▶ [Task prompt]
From the entries that follow, copy each line containing the word "robot".

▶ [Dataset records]
************
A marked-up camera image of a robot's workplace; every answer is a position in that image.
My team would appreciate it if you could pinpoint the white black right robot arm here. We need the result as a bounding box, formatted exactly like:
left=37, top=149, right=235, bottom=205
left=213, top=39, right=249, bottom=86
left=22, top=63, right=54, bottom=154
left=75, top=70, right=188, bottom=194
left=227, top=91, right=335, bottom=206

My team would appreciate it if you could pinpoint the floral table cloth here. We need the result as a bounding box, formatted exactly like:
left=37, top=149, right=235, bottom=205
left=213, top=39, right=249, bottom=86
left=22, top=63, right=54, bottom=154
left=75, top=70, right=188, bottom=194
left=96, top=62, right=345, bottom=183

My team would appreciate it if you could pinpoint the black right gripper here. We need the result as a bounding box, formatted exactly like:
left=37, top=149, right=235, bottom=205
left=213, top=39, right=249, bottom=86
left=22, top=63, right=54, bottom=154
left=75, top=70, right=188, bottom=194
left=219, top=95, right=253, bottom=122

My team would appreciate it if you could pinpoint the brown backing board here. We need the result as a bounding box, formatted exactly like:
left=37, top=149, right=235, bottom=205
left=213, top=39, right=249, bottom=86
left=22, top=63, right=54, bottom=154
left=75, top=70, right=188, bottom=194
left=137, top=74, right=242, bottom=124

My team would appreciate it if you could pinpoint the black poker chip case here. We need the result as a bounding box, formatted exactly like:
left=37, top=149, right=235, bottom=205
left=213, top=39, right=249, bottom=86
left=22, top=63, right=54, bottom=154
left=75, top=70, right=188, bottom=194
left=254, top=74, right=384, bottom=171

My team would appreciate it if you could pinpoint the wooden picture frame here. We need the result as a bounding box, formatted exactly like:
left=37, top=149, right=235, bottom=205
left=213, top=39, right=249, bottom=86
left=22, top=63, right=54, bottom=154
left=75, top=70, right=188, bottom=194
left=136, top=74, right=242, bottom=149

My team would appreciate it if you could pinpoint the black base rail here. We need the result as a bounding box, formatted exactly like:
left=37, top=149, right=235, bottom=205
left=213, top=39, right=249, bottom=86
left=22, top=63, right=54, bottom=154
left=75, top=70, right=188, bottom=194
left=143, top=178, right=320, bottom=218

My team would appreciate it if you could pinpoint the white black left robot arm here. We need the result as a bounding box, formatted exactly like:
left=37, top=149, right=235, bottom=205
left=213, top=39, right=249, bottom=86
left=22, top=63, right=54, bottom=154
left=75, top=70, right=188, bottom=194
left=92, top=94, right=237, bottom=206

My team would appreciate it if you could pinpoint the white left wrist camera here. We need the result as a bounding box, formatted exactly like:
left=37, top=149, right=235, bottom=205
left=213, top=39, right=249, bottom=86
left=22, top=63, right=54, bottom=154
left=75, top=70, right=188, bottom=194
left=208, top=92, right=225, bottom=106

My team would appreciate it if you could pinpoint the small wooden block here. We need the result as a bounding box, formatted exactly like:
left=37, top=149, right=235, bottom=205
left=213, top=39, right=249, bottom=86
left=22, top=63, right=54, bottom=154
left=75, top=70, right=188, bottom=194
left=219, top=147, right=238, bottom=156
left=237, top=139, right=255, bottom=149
************
▶ [Result below]
A marked-up camera image of a robot's workplace; every answer is a position in that image.
My team would appreciate it if you could pinpoint the white black right robot arm here. We need the result as a bounding box, formatted exactly like:
My team would appreciate it if you could pinpoint the white black left robot arm here. We need the result as a bounding box, formatted exactly like:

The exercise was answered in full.